The Bengal Tiger is one of the world’s most beautiful and iconic species, but it is also one of the most endangered. In India, fewer than 1,500 of these great cats exist in the wild, and their numbers are continuing to plummet due to poaching, habitat destruction, and conflicts with humans. At this rate, the tiger will be extinct in the wild within a few decades.
That’s why I was shocked to learn that the government of the Indian state of Maharashtra has just given the Forest Development Corporation of Maharashtra (FDCM) permission to clearcut over 96,300 acres of critical tiger habitat. The lush forest will be stripped, sold, and replaced with commercial teak and bamboo plantations.
FDCM is a wholly-owned state government company engaged in commercial extraction of timber, with zero wildlife management practices in its areas.

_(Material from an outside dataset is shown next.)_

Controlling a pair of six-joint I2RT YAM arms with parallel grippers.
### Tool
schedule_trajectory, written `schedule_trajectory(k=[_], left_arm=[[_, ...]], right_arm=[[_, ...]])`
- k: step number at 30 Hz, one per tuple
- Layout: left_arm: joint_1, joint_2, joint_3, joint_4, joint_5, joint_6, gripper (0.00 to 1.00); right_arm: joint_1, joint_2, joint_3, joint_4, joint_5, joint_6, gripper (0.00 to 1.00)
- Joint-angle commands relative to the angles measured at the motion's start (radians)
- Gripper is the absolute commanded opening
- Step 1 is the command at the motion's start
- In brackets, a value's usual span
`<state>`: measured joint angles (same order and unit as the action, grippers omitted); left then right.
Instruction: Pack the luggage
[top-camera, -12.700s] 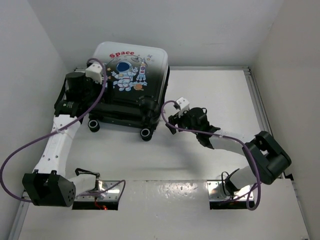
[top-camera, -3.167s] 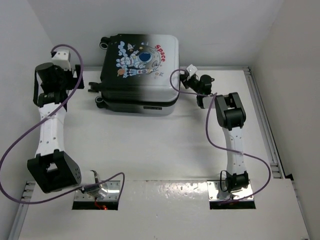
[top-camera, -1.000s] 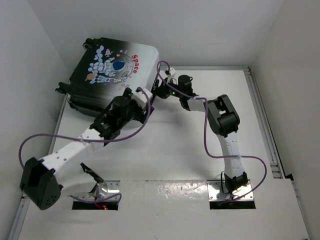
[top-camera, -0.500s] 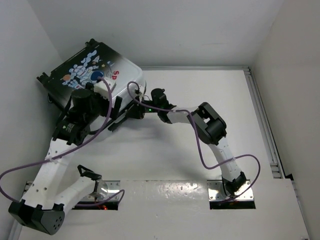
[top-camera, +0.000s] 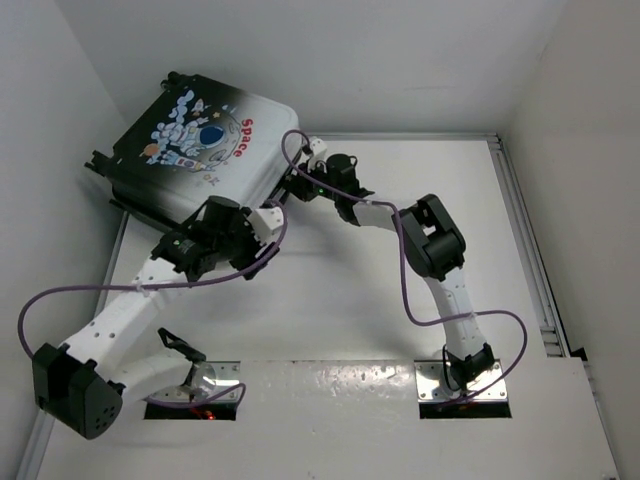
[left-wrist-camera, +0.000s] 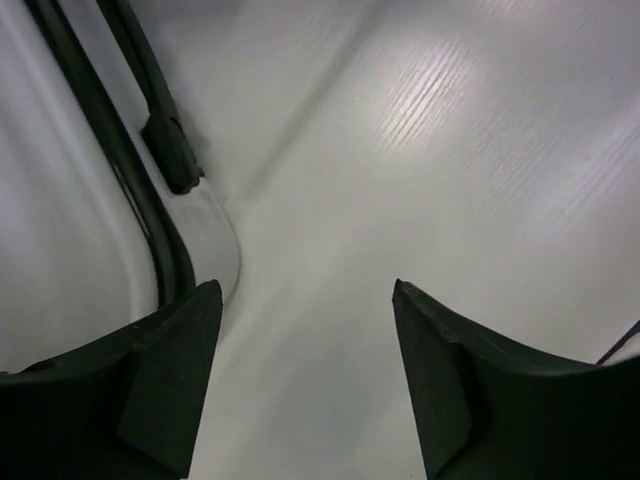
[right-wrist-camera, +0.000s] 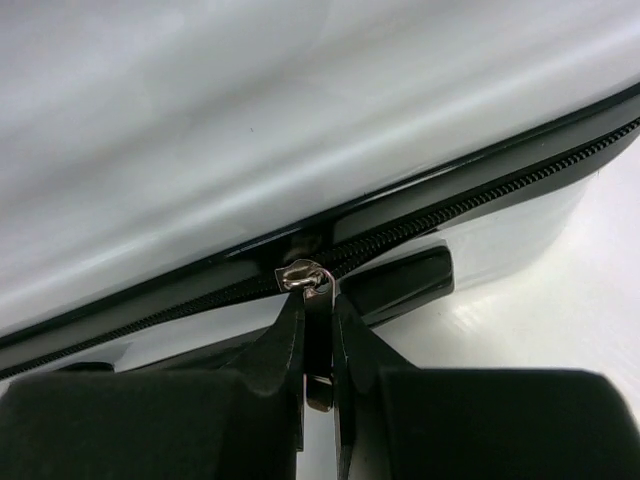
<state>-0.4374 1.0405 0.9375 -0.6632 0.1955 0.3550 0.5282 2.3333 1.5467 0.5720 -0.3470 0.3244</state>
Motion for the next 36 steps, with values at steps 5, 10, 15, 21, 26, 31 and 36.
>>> schedule_trajectory(k=[5, 10, 15, 21, 26, 31, 36], left_arm=[[-0.129, 0.131, -0.04, 0.295, -0.226, -0.068, 0.64], [-0.208, 0.274, -0.049, 0.453, -0.436, -0.132, 0.69], [-0.233, 0.407, -0.049, 0.603, -0.614, -0.142, 0.71], [-0.149, 0.568, 0.006, 0.634, -0.683, -0.166, 0.71], [-0.109, 0.662, 0.04, 0.666, -0.735, -0.157, 0.71], [-0.061, 0.724, 0.07, 0.656, -0.746, -0.157, 0.71], [-0.031, 0.797, 0.113, 0.588, -0.712, -0.157, 0.55]], right_arm=[[-0.005, -0.028, 0.01, 0.071, 0.045, -0.028, 0.0], [-0.016, -0.012, 0.01, 0.086, 0.028, -0.076, 0.0], [-0.053, -0.008, 0.001, 0.118, -0.004, -0.056, 0.0], [-0.083, -0.005, -0.011, 0.164, -0.07, -0.004, 0.0], [-0.096, 0.001, -0.007, 0.167, -0.102, 0.013, 0.0], [-0.1, 0.009, 0.0, 0.17, -0.113, 0.021, 0.0], [-0.102, 0.015, 0.009, 0.17, -0.119, 0.03, 0.0]])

Even worse is that nearly 50,000 acres of this logging concession is in Lendezari, a dense, high-quality forest between the Pench and Nagzira tiger reserves. These two reserves alone are home to at least fifty wild tigers and their cubs.
Lendezari serves as a critical wildlife corridor, allowing tigers to move from one reserve to another in order to breed. In fact, the Lendezari region is so important to biodiversity that there were once plans to permanently protect it as a wildlife refuge. Without Lendezari, the tiger’s habitat will become even more fragmented, isolating populations and greatly decreasing the species' genetic diversity. Fragmented forests also make tigers more vulnerable to poaching and human conflict.
Unless we act now, Lendezari will almost certainly be destroyed, along with India's last wild tigers.
But Pardeshi insists that logging is good for wildlife, saying:
"Maximum areas under forest, or for that matter, wildlife, are surviving healthily only in countries which intensively log forests."
We have to tell Mr. Pardeshi and the FDCM that logging is not conservation, and put a stop to this ill-thought plan. Tigers have already lost almost 76% of their Indian habitat over the last 100 years. We simply cannot allow them to lose any more.
It's up to you to be the voice of the tigers. Let's roar!
The Bengal Tiger is one of India’s greatest natural treasures. Unfortunately, fewer than 1,500 of these great cats exist in the wild, and their numbers are continuing to plummet due to poaching, habitat destruction, and conflicts with humans. If this trend continues, the tiger will be extinct in the wild within a few decades.
That’s why I was disappointed to learn that the Forest Development Corporation of Maharashtra is considering logging operations in Lendezari. As you are no doubt aware, Lendezari is a very high-quality forest which provides excellent habitat for wildlife, including the Bengal Tiger. In fact, Lendezari is so important to biodiversity that it was once under consideration as a wildlife refuge.
Of particular concern is that Lendezari is located between the Pench and Nagzira tiger reserves, which are together home to over fifty wild tigers. Although the the area of Lendezari to be logged is over 10 km from the reserves, keeping this forest intact is still of utmost importance to the survival of the Bengal tiger.
Tigers use Lendezari as a critical wildlife corridor, which allows the animals to move from one reserve to another in order to breed. When a corridor like Lendezari is destroyed or altered, the tigers cannot roam as freely, and this decreases their genetic diversity and leads to inbreeding, one of the most severe threats to the tiger’s survival. If the forest is fragmented, the tigers which live there will also become increasingly threatened by poaching and human conflict.
India has lost 76% of her tiger habitat over the last century. Please, do not make her lose any more. There is simply no reason for logging the Lendezari area when lower-quality lands are available for the project. I implore you to look into alternatives for Lendezari, for the sake of the tigers, India, and the world. Do not let one of our greatest natural treasures disappear.